» **PROBLEM DETAILS**: Go through the listing below and repeat it exactly, dropping the pictures.
★ ★ ★ ★ ★ ★ ★
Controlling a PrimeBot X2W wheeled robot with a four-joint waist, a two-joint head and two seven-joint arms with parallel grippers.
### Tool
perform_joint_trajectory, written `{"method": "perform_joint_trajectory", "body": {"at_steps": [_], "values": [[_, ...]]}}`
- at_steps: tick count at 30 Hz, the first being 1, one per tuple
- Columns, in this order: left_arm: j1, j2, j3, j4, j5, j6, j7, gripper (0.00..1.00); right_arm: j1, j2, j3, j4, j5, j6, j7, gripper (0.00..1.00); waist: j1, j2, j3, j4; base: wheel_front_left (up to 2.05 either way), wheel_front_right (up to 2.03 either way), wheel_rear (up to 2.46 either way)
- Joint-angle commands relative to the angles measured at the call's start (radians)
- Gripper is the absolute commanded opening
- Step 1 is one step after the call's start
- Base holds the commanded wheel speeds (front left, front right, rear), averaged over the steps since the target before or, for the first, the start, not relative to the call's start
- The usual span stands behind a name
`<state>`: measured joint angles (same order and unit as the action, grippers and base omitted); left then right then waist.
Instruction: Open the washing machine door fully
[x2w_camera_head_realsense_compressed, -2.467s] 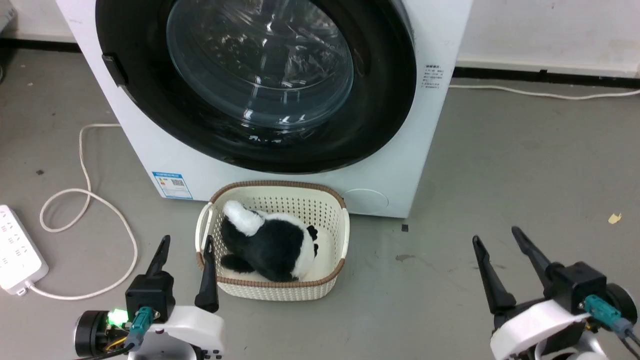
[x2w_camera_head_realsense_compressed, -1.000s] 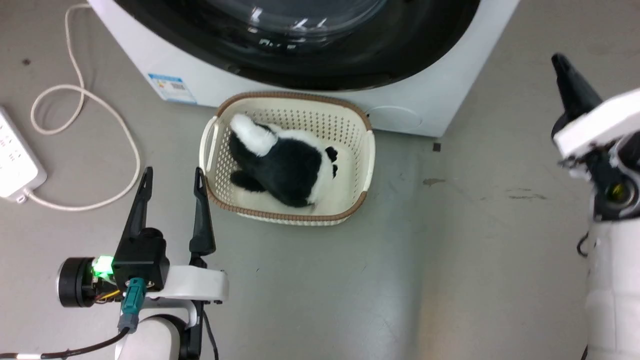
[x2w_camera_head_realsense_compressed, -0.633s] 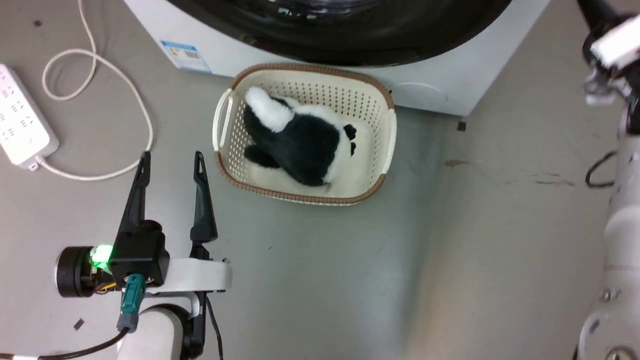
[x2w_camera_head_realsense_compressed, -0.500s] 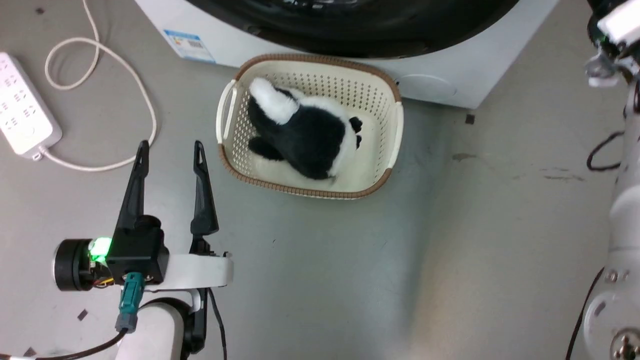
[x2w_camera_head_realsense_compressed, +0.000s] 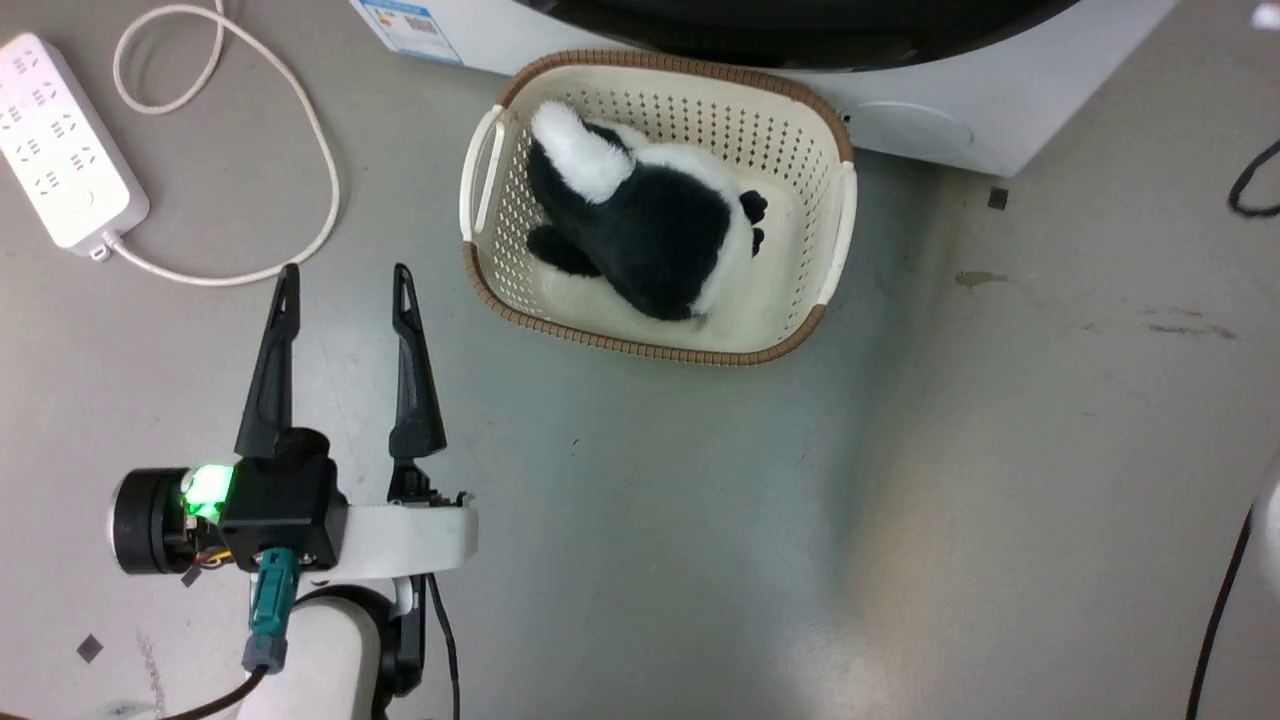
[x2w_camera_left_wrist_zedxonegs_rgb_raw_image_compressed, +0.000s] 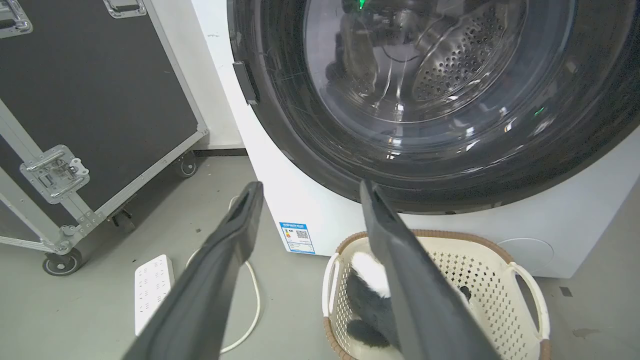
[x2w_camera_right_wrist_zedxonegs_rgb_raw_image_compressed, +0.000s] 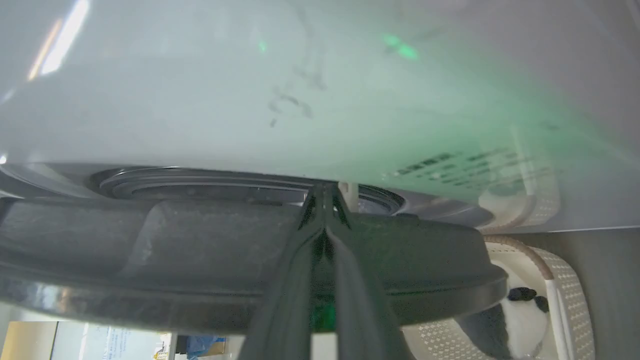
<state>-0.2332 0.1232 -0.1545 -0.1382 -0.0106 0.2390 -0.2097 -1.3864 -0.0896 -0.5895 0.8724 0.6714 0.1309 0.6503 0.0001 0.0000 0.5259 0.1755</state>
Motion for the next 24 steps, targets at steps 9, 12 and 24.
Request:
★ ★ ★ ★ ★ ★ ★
» **ANSWER TO THIS TASK**:
Controlling a PrimeBot X2W wheeled robot with a four-joint waist, a two-joint head and two seven-joint arms with parallel grippers.
### Tool
perform_joint_trajectory, written `{"method": "perform_joint_trajectory", "body": {"at_steps": [_], "values": [[_, ...]]}}`
- at_steps: tick count at 30 Hz, the first being 1, one per tuple
- Columns, in this order: left_arm: j1, j2, j3, j4, j5, j6, j7, gripper (0.00..1.00); right_arm: j1, j2, j3, j4, j5, j6, j7, gripper (0.00..1.00); waist: j1, j2, j3, j4; base: wheel_front_left (up to 2.05 either way), wheel_front_right (up to 2.03 either way), wheel_rear (up to 2.46 either way)
- Joint-angle commands relative to the angles measured at the call's start (radians)
- Gripper is the absolute commanded opening
- Step 1 is one step after the call's start
- Base holds the commanded wheel speeds (front left, front right, rear), averaged over the steps since the target before or, for the first, the start, not relative to the call's start
- The usual span stands behind a name
`<state>`: measured joint angles (same order and unit as the action, grippers and base omitted); left then right then waist.
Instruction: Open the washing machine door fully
[x2w_camera_head_realsense_compressed, -2.467s] 
[x2w_camera_head_realsense_compressed, -1.000s] 
[x2w_camera_head_realsense_compressed, -0.633s] 
[x2w_camera_head_realsense_compressed, -0.500s] 
[x2w_camera_head_realsense_compressed, +0.000s] 
[x2w_camera_left_wrist_zedxonegs_rgb_raw_image_compressed, +0.000s] 
[x2w_camera_right_wrist_zedxonegs_rgb_raw_image_compressed, +0.000s] 
<state>-0.2332 0.1232 -0.1545 -0.1382 -0.0106 0.2390 -0.2097 -1.3864 -0.0896 -0.5895 0.8724 0.6714 0.1309 0.6503 0.0001 0.0000 0.5259 0.1755</state>
Motion for the next 24 steps, targets at steps 9, 12 and 24.
Request:

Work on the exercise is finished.